For years I have maintained that the weather is key to understanding the human perception of the divine. From ancient Sumer’s An and Enlil through classical Greece’s Uranus and Zeus, the gods unquestionably in charge are the sky gods. The guys who control the weather. In Israel Yahweh took that job description from a reluctant Hadad – aka Baal – and many people considered this a serious mistake. Don’t mess with the weather god! As the snow begins to melt once more, even those of us in the enlightened twenty-first century should be reminded that our sense of what the world should be is an illusion. Nature evolved our brains, and now our brains think they have the right to take over.

Once, back in Wisconsin, I stepped outside on a chilly June morning and saw flecks of snow in the air. It wasn’t “snowing” – it doesn’t snow in June – but there was definitely a frozen sort of precipitation hanging tentatively in the air. I was teaching at the most self-righteous of seminaries at the time, and it became clear to me, once again, that we are not in control. Among the scariest books I read in Wisconsin was Brian Fagan’s The Little Ice Age. I was at work on my book on weather language in the Psalms (still unpublished) and the unsettling truth drifted around me like this winter’s snows: if a new ice age settles in, there is nothing we can do to stop it. Geologists still can’t state what triggers these periodic events, or even what their timetable might be. If earth’s ice caps again begin to grow, however, I am certain that we will also see a dramatic increase in religiosity. For the gods, we all know deep down, are in the skies.

Bleached Angels

A friend recently asked why, in the canons of western art, angels suddenly made the shift from colorful to predominately white. What was behind this loss of color? The history of angel imagery is complex and a great deal of the complication derives from a generally iconoclastic sensibility in late Israelite religion. Images were frowned upon, so we do not get “Hebrew angels” recorded for us. The current-day perception of angels seems to go back to Mesopotamian Apkallu figures and Egyptian deities. In both ancient cultures various deities and demi-gods were portrayed as winged humans. The Egyptian figures, at least, were colorful. In the world of the Hebrew Bible angels are nowhere cited as having wings and they were likely imagined as being pretty much the same as humans in form. Many biblical characters mistake angels for people.

In Greek portrayals, Nike, goddess of victory, is a winged character. Eros, the god of love, also bears wings (and unlike Nike, he is generally bare all over.) In some vase paintings the Harpies are winged women. Since Greek pottery painting was generally monochromatic, we don’t have much color to go on. The earliest Christian angel portrayal comes from the Priscilla Catacomb in Rome. This angel is monochrome and wingless. The more familiar, and lavishly colored angels are Byzantine creations. Since my opinions on art history are not to be trusted, it is advisable not to make too much of this, but Byzantine art made flamboyant use of saturated hues to bring glory to God.

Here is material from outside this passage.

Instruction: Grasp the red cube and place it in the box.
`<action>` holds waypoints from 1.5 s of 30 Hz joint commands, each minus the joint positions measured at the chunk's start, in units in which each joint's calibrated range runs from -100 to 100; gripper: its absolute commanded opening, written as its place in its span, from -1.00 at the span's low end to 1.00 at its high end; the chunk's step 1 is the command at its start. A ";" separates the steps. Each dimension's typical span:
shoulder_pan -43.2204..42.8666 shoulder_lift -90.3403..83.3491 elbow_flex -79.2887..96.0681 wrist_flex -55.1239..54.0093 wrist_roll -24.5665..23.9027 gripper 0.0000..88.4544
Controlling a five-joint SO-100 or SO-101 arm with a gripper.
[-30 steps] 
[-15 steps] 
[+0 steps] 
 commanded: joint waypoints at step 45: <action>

This is part of the tradition behind Orthodox icon writing, and angels were simply following suit.

In the Middle Ages in Europe, angels were widely used to represent good and evil. It would stand to reason (if not to art-historical standards) that “good angels” would show their goodness by donning white apparel while “evil angels” would take on darker garb. This also fits with the growing tendency to represent Satan as dark red or black in color during this time period. As angels symbolized goodness, they became bleached of their former, Byzantine color. Symbolic value outweighed aesthetic sensibilities. Today angels retain their ancient legacy of Mesopotamia, Egypt, and Greece. Wings fit the view of angels as messengers, although ancient ideas of their colors depended more on the artistic conventions of the culture than any attempt to be true-to-life.